Whole slide imaging: does the number of pixels matter?

Pathologists reading digital slides may need higher-resolution displays to achieve consistently accurate diagnoses.
28 March 2013
Claudia Mello-Thoms

Pathology is medicine's ultimate diagnostic discipline, tasked with separating the myriad benign conditions from the malignancy that kills. But carrying out this task is no simple feat, as there are more than 80,000 diseases identifiable via specimen (urine, blood, and tissue, for example). Currently, pathologists rely on themselves and their colleagues to achieve diagnoses, but with the number of biopsies increasing as the population ages, their capacity is limited. There is a clear need for a streamlined diagnostic process and for computer assistance.

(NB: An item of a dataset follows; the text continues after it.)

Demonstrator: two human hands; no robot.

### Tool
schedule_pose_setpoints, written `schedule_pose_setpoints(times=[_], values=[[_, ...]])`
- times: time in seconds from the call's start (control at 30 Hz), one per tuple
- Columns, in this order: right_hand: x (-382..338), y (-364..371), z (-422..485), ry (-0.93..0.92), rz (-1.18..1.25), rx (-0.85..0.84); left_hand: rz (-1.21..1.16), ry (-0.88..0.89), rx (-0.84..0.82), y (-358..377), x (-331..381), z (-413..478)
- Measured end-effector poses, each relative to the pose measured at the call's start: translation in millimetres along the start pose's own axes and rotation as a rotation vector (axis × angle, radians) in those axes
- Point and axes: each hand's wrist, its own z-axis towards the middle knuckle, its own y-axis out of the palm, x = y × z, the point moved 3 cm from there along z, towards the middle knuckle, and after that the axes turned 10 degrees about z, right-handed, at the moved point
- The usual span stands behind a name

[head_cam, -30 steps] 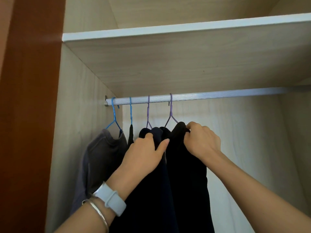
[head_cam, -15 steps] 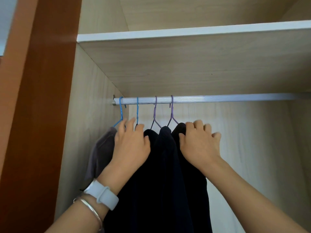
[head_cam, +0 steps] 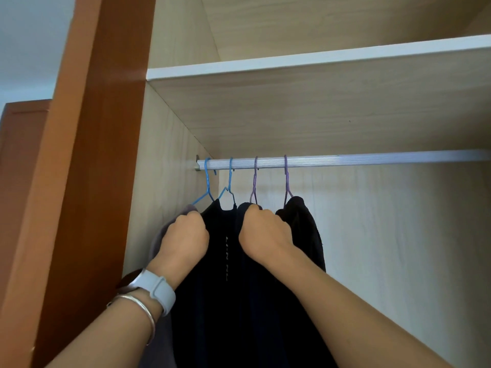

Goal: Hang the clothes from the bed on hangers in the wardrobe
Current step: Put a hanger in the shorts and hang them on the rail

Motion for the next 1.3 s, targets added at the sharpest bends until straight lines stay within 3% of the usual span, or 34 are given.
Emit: schedule_pose_setpoints(times=[0.17, 0.27, 0.33, 0.47, 0.73, 0.9, 1.0, 1.1, 1.2, 1.3], values=[[0, -8, -2, -0.033, -0.089, 0.002, 0.032, 0.068, -0.016, -3, 10, -5], [22, -31, -8, 0.029, -0.258, 0.218, 0.062, 0.141, 0.06, -6, 18, -21], [46, -41, -14, 0.125, -0.317, 0.249, -0.031, 0.171, 0.065, -9, 25, -33], [61, -40, -25, 0.235, -0.052, 0.108, -0.108, 0.198, -0.027, -3, 45, -41], [42, -13, -21, 0.063, -0.079, 0.207, -0.097, 0.255, 0.056, 15, 45, -43], [68, 14, -59, 0.02, 0.128, 0.259, -0.352, 0.32, 0.101, 48, 20, -90], [104, 58, -125, 0.125, 0.338, 0.155, -0.556, 0.235, -0.085, 96, -4, -145], [147, 123, -207, 0.385, 0.336, -0.119, -0.71, 0.022, -0.324, 146, -30, -203], [184, 184, -286, 0.654, 0.249, -0.465, -0.735, -0.123, -0.458, 182, -49, -243], [207, 219, -329, 0.831, 0.259, -0.636, -0.629, -0.194, -0.504, 206, -64, -271]])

The advent of robotic slide scanners, which convert glass slides to digital, has been a critical step toward the development of whole slide imaging (WSI), the process by which digital slides are not only generated but stored, viewed, and transmitted. One highly successful application of WSI is automated computerized screening for Pap smears1 and the detection of dysplasia in Barrett's esophagus.2 Clearly, computers will not take pathologists' place, but in the clinical lab of the future, a synergy between the pathologist and the computer, with its image analysis capabilities, will lead to a more efficient screening and diagnostic process. There are challenges to achieving this aim: for example, how to store the many terabytes of data, as digital slides tend to be several gigabytes each; how to transmit this information over the Internet; and how to search these large databases. Our focus is on the pathologist's interface to visualize these images.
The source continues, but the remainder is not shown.